The second was messier: a schema with three tables, some nulls in unexpected places, and they asked me to calculate message deliverability rate broken down by carrier and country over a 30-day window. The null handling was the real test. If you're not comfortable with COALESCE and conditional aggregation, brush up.

Case / Product Analytics (60 min) Given a drop in message delivery rate over the past 2 weeks, walk me through how you'd diagnose it. This is a DS version of the classic product sense question. I laid out a structure: check if it's global or localized (carrier, geography, customer segment), separate the numerator (messages attempted) from denominator effects, look for changes in customer mix, then check for infrastructure or code deploys that coincide. They pushed: "say it's isolated to one carrier in Brazil, now what?"

Stats / ML (45 min) Basic A/B testing framework questions: how do you size a test, how do you handle novelty effects, what do you do when you detect an interaction effect across segments. One question on experiment design where the unit of randomization and the unit of analysis are different (network effects in a messaging platform).

Also one question on a practical modeling problem: given a feature set, how would you predict which customers are at risk of churning from a messaging API? They didn't want a full model spec, just the approach and what data you'd want.

Behavioral (30 min) Standard. Tell me about an insight that changed a product decision. Tell me about a time you had to communicate uncertainty to a non-technical stakeholder.

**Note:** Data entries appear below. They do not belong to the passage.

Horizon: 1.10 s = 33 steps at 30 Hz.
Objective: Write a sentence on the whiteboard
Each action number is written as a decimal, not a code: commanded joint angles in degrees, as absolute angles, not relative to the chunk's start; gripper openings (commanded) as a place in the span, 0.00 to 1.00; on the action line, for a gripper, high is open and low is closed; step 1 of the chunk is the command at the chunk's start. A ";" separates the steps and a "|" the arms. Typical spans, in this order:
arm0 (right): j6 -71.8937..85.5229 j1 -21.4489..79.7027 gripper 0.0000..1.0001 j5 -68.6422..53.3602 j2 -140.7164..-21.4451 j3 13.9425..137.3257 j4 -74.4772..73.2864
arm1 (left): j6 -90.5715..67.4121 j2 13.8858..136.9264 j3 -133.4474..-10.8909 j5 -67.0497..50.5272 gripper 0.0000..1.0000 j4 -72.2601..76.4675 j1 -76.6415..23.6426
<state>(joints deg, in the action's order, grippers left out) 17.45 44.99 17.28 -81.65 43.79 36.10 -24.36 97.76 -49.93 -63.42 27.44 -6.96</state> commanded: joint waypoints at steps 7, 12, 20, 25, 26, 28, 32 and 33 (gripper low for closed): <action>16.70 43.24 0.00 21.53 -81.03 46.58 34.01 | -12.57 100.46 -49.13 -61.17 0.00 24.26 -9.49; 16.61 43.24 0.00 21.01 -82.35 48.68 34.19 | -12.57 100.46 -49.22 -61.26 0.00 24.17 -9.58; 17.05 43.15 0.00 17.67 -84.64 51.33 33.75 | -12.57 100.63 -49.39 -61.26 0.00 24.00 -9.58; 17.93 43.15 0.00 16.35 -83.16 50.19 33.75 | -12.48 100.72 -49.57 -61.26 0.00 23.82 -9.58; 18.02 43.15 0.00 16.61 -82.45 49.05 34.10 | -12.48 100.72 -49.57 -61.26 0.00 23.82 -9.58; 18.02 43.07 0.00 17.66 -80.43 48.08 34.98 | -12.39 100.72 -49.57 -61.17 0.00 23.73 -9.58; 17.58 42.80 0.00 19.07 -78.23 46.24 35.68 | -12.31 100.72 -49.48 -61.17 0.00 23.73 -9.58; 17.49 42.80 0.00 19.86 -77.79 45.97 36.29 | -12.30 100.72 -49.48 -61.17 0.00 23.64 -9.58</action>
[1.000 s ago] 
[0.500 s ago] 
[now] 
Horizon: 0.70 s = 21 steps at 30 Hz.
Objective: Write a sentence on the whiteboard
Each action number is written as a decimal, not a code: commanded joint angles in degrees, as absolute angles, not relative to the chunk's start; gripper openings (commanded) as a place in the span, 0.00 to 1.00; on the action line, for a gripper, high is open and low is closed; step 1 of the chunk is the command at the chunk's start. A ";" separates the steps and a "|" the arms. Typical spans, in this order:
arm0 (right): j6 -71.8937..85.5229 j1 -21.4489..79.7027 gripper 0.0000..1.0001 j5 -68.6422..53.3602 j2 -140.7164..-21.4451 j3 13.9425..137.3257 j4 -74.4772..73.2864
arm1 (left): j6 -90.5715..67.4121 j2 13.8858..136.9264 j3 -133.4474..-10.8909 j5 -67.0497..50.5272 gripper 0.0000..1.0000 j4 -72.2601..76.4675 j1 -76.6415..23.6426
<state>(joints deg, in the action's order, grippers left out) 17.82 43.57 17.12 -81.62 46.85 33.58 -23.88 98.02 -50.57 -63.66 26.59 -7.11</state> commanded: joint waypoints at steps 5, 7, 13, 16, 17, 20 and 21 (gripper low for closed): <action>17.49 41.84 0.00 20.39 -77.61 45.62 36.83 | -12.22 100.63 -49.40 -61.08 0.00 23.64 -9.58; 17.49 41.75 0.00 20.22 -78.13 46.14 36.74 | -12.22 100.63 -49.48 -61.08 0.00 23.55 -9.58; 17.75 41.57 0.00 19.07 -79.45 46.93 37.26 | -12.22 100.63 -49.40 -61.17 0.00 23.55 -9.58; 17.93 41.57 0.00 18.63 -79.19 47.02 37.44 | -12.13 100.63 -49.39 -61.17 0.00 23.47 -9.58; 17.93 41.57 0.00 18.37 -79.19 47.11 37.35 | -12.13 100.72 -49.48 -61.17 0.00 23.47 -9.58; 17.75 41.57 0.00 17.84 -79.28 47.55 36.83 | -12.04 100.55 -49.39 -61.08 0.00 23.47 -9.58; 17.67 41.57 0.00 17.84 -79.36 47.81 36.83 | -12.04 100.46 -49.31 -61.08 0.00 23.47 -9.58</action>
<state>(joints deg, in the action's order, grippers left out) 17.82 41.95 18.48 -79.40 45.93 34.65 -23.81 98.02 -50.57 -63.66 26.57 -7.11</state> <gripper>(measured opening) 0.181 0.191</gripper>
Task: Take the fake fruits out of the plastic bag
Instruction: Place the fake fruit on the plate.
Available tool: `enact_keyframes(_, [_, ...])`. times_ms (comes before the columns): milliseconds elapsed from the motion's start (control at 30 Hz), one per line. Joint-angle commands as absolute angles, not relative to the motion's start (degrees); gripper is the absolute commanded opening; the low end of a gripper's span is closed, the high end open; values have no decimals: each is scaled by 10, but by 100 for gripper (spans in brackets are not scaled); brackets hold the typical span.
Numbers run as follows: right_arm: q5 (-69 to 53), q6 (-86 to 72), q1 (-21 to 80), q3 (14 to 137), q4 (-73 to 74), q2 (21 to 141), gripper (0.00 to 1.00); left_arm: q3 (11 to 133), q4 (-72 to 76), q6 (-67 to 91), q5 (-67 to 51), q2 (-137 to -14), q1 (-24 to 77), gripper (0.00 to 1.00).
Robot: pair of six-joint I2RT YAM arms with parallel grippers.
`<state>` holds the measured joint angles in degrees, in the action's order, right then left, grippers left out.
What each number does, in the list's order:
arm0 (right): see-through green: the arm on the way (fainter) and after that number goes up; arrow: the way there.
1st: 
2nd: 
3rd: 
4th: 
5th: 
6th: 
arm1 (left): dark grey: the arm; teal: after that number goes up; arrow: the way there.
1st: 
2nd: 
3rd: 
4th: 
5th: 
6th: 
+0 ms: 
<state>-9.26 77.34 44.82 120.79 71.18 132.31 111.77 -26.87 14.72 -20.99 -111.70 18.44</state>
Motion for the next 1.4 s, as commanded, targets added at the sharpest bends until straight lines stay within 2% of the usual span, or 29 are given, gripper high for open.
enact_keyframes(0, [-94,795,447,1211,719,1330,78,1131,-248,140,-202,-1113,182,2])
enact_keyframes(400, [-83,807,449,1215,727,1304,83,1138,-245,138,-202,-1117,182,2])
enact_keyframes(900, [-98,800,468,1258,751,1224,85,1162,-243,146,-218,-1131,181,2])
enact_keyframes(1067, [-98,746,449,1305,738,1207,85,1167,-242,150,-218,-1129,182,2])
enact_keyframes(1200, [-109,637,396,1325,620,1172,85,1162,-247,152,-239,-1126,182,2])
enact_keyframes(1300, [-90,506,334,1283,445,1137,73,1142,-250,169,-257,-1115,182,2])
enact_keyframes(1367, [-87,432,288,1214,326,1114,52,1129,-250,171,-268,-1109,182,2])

What I'd prioritize in prep: SQL window functions and clean funnel query writing, the diagnosis framework for product metric questions, and knowing how to talk about A/B testing trade-offs without going too academic.

4 replies

analyst_ana

The deliverability rate question sounds really domain-specific. Did they expect you to know anything about how carrier routing works going in, or was it more about the SQL skills and they explained the domain context?

sre_sol

They gave enough context in the problem setup that you don't need to know carrier routing cold. But if you read the Twilio docs on SMS best practices beforehand you'll have a mental model that helps. Worth 20 minutes of reading.

qa_quinn

The null handling on that SQL question is real. I've interviewed at comms platforms where half the candidates got tripped up by carrier data that was null when the message never left the platform vs. null because the delivery status wasn't recorded. Different business meanings, same SQL NULL.

ml_mike

The unit-of-randomization-vs-unit-of-analysis question is a classic and a lot of people blank on it. If you're prepping for DS interviews at any company with a network or platform product, just do a deep dive on that one concept. It comes up constantly.